*YOUR ASSIGNMENT*. Write each entry out once more, please, precisely as shown.

*MATERIAL SUPPLIED*.
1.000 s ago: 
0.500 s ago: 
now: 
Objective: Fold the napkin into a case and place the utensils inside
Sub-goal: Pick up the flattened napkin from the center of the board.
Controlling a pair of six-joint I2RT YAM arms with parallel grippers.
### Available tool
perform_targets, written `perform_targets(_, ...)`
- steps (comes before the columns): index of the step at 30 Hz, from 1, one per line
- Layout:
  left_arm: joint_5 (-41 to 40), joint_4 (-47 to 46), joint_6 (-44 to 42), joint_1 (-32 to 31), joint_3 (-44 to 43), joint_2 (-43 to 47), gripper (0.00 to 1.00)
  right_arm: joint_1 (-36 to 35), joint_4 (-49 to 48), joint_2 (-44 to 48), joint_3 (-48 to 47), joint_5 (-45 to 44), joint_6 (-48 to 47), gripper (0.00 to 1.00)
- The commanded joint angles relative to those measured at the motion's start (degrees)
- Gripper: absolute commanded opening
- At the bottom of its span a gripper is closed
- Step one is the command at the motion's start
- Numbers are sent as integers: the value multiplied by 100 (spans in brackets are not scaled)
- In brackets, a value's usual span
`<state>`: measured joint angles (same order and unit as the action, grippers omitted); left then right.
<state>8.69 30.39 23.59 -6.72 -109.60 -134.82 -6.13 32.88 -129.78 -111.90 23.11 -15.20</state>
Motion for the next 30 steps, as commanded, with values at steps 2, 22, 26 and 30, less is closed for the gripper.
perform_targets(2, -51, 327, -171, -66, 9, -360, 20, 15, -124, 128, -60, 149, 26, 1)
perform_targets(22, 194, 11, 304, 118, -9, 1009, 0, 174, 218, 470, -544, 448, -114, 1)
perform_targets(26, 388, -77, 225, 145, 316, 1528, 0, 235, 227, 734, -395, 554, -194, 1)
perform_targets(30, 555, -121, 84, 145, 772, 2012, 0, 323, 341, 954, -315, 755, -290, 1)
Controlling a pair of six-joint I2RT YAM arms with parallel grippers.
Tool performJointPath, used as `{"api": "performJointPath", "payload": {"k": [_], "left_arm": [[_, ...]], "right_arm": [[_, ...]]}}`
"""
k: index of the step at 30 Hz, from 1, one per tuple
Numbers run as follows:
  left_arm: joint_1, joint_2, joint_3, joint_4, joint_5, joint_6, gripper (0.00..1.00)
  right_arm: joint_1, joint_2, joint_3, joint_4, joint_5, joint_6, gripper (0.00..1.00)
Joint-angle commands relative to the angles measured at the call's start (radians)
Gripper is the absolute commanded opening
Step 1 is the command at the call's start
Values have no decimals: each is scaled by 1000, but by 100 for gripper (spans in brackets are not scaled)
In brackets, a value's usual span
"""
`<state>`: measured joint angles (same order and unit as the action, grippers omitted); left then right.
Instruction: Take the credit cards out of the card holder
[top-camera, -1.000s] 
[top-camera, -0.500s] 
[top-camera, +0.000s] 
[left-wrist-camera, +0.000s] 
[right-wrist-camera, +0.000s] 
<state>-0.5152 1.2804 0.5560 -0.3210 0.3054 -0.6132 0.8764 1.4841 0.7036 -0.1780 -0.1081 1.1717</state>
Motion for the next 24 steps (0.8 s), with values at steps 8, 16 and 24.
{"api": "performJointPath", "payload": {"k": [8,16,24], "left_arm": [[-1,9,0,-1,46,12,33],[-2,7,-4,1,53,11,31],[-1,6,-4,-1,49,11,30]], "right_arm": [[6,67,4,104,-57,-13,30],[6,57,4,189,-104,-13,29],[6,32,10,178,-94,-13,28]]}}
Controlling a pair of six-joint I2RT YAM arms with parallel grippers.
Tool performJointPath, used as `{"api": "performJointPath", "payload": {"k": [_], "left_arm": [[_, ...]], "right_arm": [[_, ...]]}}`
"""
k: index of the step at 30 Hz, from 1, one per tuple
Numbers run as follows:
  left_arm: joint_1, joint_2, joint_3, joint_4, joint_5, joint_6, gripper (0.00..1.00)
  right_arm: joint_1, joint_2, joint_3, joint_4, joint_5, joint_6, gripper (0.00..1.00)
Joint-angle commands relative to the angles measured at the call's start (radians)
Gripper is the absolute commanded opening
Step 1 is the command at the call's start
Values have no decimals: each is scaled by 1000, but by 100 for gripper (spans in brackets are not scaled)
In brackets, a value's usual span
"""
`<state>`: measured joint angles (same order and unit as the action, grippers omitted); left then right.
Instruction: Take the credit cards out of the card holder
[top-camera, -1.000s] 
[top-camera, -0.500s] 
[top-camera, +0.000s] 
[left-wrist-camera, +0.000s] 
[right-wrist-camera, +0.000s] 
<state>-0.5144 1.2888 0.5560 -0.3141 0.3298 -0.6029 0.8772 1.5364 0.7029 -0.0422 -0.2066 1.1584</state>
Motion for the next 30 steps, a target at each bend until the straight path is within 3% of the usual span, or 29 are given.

*RESPONSE AREA*.
1.000 s ago: 
0.500 s ago: 
now: 
Objective: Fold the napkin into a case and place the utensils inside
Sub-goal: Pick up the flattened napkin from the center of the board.
Controlling a pair of six-joint I2RT YAM arms with parallel grippers.
### Available tool
perform_targets, written `perform_targets(_, ...)`
- steps (comes before the columns): index of the step at 30 Hz, from 1, one per line
- Layout:
  left_arm: joint_5 (-41 to 40), joint_4 (-47 to 46), joint_6 (-44 to 42), joint_1 (-32 to 31), joint_3 (-44 to 43), joint_2 (-43 to 47), gripper (0.00 to 1.00)
  right_arm: joint_1 (-36 to 35), joint_4 (-49 to 48), joint_2 (-44 to 48), joint_3 (-48 to 47), joint_5 (-45 to 44), joint_6 (-48 to 47), gripper (0.00 to 1.00)
- The commanded joint angles relative to those measured at the motion's start (degrees)
- Gripper: absolute commanded opening
- At the bottom of its span a gripper is closed
- Step one is the command at the motion's start
- Numbers are sent as integers: the value multiplied by 100 (spans in brackets are not scaled)
- In brackets, a value's usual span
`<state>`: measured joint angles (same order and unit as the action, grippers omitted); left then right.
<state>8.69 30.39 23.59 -6.72 -109.60 -134.82 -6.13 32.88 -129.78 -111.90 23.11 -15.20</state>
Motion for the next 30 steps, as commanded, with values at steps 2, 22, 26 and 30, less is closed for the gripper.
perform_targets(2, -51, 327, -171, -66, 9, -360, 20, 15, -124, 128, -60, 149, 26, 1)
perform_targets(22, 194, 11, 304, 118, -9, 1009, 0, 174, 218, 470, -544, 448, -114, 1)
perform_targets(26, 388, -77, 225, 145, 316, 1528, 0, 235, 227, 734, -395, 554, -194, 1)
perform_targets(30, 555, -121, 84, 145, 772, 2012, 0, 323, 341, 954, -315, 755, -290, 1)
Controlling a pair of six-joint I2RT YAM arms with parallel grippers.
Tool performJointPath, used as `{"api": "performJointPath", "payload": {"k": [_], "left_arm": [[_, ...]], "right_arm": [[_, ...]]}}`
"""
k: index of the step at 30 Hz, from 1, one per tuple
Numbers run as follows:
  left_arm: joint_1, joint_2, joint_3, joint_4, joint_5, joint_6, gripper (0.00..1.00)
  right_arm: joint_1, joint_2, joint_3, joint_4, joint_5, joint_6, gripper (0.00..1.00)
Joint-angle commands relative to the angles measured at the call's start (radians)
Gripper is the absolute commanded opening
Step 1 is the command at the call's start
Values have no decimals: each is scaled by 1000, but by 100 for gripper (spans in brackets are not scaled)
In brackets, a value's usual span
"""
`<state>`: measured joint angles (same order and unit as the action, grippers omitted); left then right.
Instruction: Take the credit cards out of the card holder
[top-camera, -1.000s] 
[top-camera, -0.500s] 
[top-camera, +0.000s] 
[left-wrist-camera, +0.000s] 
[right-wrist-camera, +0.000s] 
<state>-0.5152 1.2804 0.5560 -0.3210 0.3054 -0.6132 0.8764 1.4841 0.7036 -0.1780 -0.1081 1.1717</state>
Motion for the next 24 steps (0.8 s), with values at steps 8, 16 and 24.
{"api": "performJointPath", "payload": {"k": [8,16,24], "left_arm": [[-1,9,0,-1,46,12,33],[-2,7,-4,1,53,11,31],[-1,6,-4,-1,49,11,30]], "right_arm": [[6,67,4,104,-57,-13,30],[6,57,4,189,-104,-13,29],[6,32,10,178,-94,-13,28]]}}
Controlling a pair of six-joint I2RT YAM arms with parallel grippers.
Tool performJointPath, used as `{"api": "performJointPath", "payload": {"k": [_], "left_arm": [[_, ...]], "right_arm": [[_, ...]]}}`
"""
k: index of the step at 30 Hz, from 1, one per tuple
Numbers run as follows:
  left_arm: joint_1, joint_2, joint_3, joint_4, joint_5, joint_6, gripper (0.00..1.00)
  right_arm: joint_1, joint_2, joint_3, joint_4, joint_5, joint_6, gripper (0.00..1.00)
Joint-angle commands relative to the angles measured at the call's start (radians)
Gripper is the absolute commanded opening
Step 1 is the command at the call's start
Values have no decimals: each is scaled by 1000, but by 100 for gripper (spans in brackets are not scaled)
In brackets, a value's usual span
"""
`<state>`: measured joint angles (same order and unit as the action, grippers omitted); left then right.
Instruction: Take the credit cards out of the card holder
[top-camera, -1.000s] 
[top-camera, -0.500s] 
[top-camera, +0.000s] 
[left-wrist-camera, +0.000s] 
[right-wrist-camera, +0.000s] 
<state>-0.5144 1.2888 0.5560 -0.3141 0.3298 -0.6029 0.8772 1.5364 0.7029 -0.0422 -0.2066 1.1584</state>
Motion for the next 30 steps, a target at each bend until the straight path is within 3% of the usual span, or 29 are given.

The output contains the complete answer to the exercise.